Business software developer Atlasian said Monday it would lay off 500 employees, or about 5% of its workforce. Atlassian shares rose 1% in extended trading after the announcement.

The tech industry contracted slightly last year after Covid forced people and companies to change their behavior, even as unemployment rates in developed countries remain low. Competitors Atlassian Alphabet, Asana, GitLab, IBM, Microsoft and Pager have also announced job cuts in recent months as central bankers try to curb rising prices by raising interest rates.

Scott Farquhar and Mike Cannon-Brooks, co-founders and CEOs of Atlassian, said the move was not driven by financial need, but to focus on key priorities such as managing IT services and helping customers migrate workloads from on-premises processing centers data to the cloud. The cuts are not distributed across the company, they write in their blog.

The company generated about $873 million in revenue in the fourth quarter, an increase of about 27% year-over-year, although it ended the period with a net loss of $205 million. According to government statistics, the unemployment rate in Australia was 3.7% in January.

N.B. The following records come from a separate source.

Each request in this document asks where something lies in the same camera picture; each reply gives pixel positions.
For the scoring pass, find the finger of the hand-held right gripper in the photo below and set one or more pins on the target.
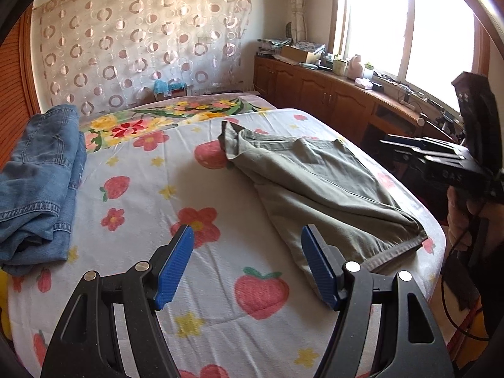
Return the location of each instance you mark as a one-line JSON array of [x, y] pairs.
[[405, 140], [427, 156]]

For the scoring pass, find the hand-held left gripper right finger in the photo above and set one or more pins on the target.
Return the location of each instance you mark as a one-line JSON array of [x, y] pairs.
[[318, 269]]

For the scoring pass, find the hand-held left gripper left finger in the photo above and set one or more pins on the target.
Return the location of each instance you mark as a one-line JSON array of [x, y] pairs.
[[175, 269]]

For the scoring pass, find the green pants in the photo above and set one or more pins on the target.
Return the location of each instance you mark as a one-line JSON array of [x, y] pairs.
[[315, 177]]

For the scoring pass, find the person's right hand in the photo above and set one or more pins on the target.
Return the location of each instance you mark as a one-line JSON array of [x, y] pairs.
[[456, 212]]

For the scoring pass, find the small potted plant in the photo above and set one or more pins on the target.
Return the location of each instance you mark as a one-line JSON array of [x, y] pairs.
[[368, 73]]

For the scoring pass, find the strawberry print bed sheet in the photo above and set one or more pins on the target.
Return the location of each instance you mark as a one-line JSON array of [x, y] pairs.
[[157, 189]]

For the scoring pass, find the pale pink kettle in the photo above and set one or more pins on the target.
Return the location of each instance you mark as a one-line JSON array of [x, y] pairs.
[[355, 67]]

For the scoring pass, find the white jar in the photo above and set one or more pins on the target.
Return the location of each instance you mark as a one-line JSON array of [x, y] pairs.
[[340, 67]]

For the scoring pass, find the wooden cabinet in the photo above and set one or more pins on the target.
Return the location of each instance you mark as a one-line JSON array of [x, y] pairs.
[[315, 86]]

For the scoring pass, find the window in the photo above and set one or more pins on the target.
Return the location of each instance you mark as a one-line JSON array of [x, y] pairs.
[[374, 27]]

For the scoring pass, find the cardboard box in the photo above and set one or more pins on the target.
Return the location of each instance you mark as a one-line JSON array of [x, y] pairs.
[[295, 53]]

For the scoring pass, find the floral blanket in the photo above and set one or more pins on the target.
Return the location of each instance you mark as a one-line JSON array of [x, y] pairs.
[[130, 126]]

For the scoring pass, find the stack of patterned packets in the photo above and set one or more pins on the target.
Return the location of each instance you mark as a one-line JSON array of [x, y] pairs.
[[273, 45]]

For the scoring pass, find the blue jeans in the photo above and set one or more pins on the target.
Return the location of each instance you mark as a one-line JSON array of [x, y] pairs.
[[35, 173]]

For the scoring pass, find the beige window curtain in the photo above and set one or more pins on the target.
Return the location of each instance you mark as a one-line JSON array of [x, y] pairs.
[[297, 8]]

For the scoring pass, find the blue and white box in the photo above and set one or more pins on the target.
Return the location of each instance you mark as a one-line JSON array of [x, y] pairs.
[[167, 88]]

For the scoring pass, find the circle-patterned sheer curtain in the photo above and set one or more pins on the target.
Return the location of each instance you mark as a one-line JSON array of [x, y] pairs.
[[138, 39]]

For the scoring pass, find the wooden slatted wardrobe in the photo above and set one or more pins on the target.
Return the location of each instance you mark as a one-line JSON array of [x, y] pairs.
[[15, 86]]

“While many teams at Atlassian are impacted, some of our most impacted teams include Talent Acquisition, Program Management, and Research and Insights,” Farquhar and Cannon-Brooks wrote. “We want to make it clear that these decisions are not a reflection of the work of our teammates. Each individual has made a contribution that has changed our company for the better and will leave a lasting impact on their peers and teams. It’s about rebalancing roles, we need Atlassian first.”

The employees Atlassian is laying off will receive 15 weeks of severance pay, plus one week for each year of service, and will be able to keep their laptops. Friday will be their last day, a spokesperson told CNBC.

Atlassian is based in Sydney. According to government statistics, Australia’s seasonally adjusted unemployment rate was 3.7% in January.

The cost cuts will result in $70 million to $75 million in costs, according to the statement.